### WORK REQUEST
Look over the lines below. Report each one that includes the string "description".

Data items
┌────────
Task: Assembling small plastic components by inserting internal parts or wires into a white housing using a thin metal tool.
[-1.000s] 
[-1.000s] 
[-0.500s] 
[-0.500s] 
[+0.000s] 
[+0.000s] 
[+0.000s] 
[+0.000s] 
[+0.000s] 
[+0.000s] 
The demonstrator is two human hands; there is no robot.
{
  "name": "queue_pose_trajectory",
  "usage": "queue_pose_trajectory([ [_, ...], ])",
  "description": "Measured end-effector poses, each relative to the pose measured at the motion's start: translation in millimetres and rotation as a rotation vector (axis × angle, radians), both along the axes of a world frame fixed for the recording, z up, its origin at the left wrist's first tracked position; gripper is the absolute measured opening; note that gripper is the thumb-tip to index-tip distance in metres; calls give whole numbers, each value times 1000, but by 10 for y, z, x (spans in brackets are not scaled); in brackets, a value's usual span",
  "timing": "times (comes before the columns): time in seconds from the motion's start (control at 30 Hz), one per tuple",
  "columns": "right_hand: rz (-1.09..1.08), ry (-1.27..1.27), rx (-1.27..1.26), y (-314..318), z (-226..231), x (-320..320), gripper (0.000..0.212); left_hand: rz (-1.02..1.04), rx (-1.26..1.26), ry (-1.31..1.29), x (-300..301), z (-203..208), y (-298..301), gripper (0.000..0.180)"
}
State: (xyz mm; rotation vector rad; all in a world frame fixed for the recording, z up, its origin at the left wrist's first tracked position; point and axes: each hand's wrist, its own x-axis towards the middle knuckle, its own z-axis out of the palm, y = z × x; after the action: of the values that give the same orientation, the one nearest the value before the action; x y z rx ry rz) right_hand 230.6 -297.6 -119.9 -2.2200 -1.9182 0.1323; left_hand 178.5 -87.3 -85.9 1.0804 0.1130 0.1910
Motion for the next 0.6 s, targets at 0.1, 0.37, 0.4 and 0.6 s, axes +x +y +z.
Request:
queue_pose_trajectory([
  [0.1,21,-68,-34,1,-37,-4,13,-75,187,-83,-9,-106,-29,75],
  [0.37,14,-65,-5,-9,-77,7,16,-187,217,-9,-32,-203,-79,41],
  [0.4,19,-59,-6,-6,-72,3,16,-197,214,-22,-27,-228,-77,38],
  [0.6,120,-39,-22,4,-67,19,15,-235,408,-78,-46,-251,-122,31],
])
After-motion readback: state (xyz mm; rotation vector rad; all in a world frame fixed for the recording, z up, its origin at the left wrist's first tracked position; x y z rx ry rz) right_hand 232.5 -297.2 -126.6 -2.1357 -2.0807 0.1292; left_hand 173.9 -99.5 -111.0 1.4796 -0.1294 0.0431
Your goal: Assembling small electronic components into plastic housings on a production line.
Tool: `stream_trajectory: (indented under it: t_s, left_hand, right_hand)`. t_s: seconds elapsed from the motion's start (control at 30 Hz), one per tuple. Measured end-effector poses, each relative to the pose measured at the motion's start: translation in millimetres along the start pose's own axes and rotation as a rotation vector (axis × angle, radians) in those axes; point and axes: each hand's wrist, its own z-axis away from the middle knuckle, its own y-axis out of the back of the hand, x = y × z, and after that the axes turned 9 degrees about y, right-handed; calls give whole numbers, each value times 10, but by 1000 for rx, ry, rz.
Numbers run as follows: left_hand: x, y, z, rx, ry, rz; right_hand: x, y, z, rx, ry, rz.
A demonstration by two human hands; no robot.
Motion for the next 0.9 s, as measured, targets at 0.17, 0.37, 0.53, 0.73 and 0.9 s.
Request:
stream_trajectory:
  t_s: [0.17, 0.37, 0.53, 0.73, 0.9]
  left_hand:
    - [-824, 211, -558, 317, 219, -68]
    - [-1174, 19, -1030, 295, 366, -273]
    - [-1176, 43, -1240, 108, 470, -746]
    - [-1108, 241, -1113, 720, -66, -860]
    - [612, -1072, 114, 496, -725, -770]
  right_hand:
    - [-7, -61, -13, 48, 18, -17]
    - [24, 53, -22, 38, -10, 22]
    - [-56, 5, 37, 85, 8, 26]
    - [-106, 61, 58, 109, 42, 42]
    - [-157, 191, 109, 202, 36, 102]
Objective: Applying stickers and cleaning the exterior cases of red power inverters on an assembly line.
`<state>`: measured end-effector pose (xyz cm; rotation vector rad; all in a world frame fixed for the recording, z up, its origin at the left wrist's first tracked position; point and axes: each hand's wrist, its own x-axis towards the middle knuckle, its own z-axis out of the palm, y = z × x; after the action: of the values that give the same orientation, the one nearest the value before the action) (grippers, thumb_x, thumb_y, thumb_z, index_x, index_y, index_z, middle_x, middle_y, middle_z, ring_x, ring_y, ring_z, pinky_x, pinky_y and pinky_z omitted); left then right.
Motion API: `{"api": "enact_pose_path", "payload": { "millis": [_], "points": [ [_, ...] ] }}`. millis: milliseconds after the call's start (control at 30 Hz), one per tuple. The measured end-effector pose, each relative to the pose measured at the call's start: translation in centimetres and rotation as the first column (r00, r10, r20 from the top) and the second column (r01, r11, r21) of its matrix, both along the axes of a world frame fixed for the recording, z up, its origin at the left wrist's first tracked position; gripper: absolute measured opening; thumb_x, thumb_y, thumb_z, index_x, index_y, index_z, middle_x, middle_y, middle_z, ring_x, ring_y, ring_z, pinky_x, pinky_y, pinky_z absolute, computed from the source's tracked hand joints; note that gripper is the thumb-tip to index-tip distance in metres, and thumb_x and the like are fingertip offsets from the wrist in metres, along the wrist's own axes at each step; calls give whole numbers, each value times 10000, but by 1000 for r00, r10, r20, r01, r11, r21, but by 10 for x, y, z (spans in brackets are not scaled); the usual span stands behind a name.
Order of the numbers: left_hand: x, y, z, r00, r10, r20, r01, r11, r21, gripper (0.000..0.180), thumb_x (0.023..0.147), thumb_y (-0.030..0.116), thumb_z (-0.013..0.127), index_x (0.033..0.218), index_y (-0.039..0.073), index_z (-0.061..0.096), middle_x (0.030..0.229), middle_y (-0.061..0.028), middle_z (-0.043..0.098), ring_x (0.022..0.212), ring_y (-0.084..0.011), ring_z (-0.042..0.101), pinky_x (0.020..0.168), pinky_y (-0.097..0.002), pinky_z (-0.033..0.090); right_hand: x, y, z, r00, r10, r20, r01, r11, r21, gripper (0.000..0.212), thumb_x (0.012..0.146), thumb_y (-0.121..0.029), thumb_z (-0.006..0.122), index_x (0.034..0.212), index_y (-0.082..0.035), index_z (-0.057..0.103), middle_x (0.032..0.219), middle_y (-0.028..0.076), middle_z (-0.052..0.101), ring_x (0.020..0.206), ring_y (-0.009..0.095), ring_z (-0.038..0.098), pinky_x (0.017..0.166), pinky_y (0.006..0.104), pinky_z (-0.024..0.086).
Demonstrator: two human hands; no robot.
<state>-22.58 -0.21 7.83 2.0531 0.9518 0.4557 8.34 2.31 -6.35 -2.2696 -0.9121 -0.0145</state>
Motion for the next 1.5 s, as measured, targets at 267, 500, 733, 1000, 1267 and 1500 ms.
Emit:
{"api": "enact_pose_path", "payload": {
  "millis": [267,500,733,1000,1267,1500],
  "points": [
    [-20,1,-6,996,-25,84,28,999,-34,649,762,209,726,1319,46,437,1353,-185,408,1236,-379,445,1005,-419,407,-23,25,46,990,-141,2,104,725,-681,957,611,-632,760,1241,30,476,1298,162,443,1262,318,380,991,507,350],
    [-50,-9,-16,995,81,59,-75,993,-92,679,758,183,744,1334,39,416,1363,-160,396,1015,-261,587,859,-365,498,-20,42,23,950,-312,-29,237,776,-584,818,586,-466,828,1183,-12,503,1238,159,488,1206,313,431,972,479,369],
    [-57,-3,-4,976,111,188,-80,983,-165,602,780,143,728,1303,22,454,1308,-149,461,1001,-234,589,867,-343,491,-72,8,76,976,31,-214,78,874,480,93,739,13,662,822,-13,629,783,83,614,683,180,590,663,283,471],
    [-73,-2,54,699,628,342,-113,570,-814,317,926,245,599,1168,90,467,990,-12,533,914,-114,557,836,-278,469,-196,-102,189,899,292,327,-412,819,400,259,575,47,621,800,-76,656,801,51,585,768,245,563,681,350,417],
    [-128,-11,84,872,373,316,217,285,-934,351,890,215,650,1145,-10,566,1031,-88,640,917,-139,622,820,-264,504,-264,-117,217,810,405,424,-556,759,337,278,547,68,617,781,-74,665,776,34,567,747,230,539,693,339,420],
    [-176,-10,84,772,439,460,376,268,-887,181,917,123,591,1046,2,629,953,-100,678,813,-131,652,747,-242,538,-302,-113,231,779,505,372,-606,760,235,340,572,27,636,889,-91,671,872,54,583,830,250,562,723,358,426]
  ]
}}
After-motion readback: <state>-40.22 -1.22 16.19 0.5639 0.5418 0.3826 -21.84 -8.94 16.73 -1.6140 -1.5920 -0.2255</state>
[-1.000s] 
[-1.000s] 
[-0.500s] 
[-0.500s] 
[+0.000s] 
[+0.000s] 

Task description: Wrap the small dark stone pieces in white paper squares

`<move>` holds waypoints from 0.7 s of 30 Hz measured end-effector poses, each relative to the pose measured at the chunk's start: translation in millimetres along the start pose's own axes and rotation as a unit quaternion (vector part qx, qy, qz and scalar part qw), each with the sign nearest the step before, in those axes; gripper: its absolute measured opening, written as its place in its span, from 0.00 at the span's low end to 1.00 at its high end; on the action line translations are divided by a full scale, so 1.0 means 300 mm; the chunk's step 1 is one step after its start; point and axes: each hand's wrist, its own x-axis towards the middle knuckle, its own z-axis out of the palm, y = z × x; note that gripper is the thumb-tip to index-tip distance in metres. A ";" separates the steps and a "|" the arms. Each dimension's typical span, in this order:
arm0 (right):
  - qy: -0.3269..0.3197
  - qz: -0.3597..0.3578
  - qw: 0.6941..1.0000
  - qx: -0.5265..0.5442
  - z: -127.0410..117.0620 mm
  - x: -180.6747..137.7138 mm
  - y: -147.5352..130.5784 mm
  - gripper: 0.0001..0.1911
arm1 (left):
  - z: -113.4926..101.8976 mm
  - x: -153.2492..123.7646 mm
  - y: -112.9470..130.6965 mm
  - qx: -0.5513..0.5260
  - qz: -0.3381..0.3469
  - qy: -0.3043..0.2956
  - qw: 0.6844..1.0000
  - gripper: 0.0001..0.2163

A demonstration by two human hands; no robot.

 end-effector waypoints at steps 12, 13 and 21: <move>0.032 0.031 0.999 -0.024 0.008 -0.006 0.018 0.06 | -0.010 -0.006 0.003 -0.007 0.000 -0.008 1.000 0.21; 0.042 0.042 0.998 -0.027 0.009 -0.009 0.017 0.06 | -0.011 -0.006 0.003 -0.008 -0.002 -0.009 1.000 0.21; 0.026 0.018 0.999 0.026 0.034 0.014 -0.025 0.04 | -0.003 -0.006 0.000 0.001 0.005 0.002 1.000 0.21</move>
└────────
### OUTPUT
  "description": "Measured end-effector poses, each relative to the pose measured at the motion's start: translation in millimetres and rotation as a rotation vector (axis × angle, radians), both along the axes of a world frame fixed for the recording, z up, its origin at the left wrist's first tracked position; gripper is the absolute measured opening; note that gripper is the thumb-tip to index-tip distance in metres; calls give whole numbers, each value times 1000, but by 10 for y, z, x (spans in brackets are not scaled); in brackets, a value's usual span",
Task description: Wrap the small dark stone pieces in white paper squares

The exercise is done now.